*Task goal*. Every line below should be repeated exactly.

___ Data below ___

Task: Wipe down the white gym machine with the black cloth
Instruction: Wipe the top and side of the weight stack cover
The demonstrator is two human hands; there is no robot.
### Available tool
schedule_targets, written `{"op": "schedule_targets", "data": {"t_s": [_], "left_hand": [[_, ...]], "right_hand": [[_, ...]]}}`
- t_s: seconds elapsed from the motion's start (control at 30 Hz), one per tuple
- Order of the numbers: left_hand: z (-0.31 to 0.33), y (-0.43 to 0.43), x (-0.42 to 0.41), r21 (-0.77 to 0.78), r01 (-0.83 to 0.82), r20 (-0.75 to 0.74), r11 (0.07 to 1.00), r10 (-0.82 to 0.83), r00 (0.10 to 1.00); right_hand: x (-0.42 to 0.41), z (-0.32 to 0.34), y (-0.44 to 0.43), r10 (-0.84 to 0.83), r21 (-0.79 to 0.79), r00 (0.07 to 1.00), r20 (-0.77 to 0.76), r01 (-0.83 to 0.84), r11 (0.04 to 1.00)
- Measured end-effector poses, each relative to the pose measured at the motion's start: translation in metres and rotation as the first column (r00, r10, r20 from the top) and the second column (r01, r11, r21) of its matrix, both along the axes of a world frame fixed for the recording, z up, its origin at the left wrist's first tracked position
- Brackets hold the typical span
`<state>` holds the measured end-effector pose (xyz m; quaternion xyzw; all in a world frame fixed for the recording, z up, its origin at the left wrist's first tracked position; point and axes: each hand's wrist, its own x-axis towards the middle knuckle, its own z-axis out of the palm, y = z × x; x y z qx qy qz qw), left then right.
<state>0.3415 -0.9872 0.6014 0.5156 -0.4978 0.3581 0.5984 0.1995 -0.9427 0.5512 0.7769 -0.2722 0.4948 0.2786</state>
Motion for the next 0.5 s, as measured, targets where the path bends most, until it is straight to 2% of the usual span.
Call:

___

*Solution for this task*.
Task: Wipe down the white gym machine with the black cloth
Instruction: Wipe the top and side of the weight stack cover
The demonstrator is two human hands; there is no robot.
### Available tool
schedule_targets, written `{"op": "schedule_targets", "data": {"t_s": [_], "left_hand": [[_, ...]], "right_hand": [[_, ...]]}}`
- t_s: seconds elapsed from the motion's start (control at 30 Hz), one per tuple
- Order of the numbers: left_hand: z (-0.31 to 0.33), y (-0.43 to 0.43), x (-0.42 to 0.41), r21 (-0.77 to 0.78), r01 (-0.83 to 0.82), r20 (-0.75 to 0.74), r11 (0.07 to 1.00), r10 (-0.82 to 0.83), r00 (0.10 to 1.00); right_hand: x (-0.42 to 0.41), z (-0.32 to 0.34), y (-0.44 to 0.43), r10 (-0.84 to 0.83), r21 (-0.79 to 0.79), r00 (0.07 to 1.00), r20 (-0.77 to 0.76), r01 (-0.83 to 0.84), r11 (0.04 to 1.00)
- Measured end-effector poses, each relative to the pose measured at the motion's start: translation in metres and rotation as the first column (r00, r10, r20 from the top) and the second column (r01, r11, r21) of its matrix, both along the axes of a world frame fixed for the recording, z up, its origin at the left wrist's first tracked position
- Brackets hold the typical span
`<state>` holds the measured end-effector pose (xyz m; quaternion xyzw; all in a world frame fixed for the recording, z up, its origin at the left wrist's first tracked position; point and axes: each hand's wrist, its own x-axis towards the middle knuckle, its own z-axis out of the palm, y = z × x; x y z qx qy qz qw), left then right.
<state>0.3415 -0.9872 0.6014 0.5156 -0.4978 0.3581 0.5984 0.1995 -0.9427 0.5512 0.7769 -0.2722 0.4948 0.2786</state>
Motion for the next 0.5 s, as measured, targets where the path bends most, until it is straight to 2% of the usual span.
Call:

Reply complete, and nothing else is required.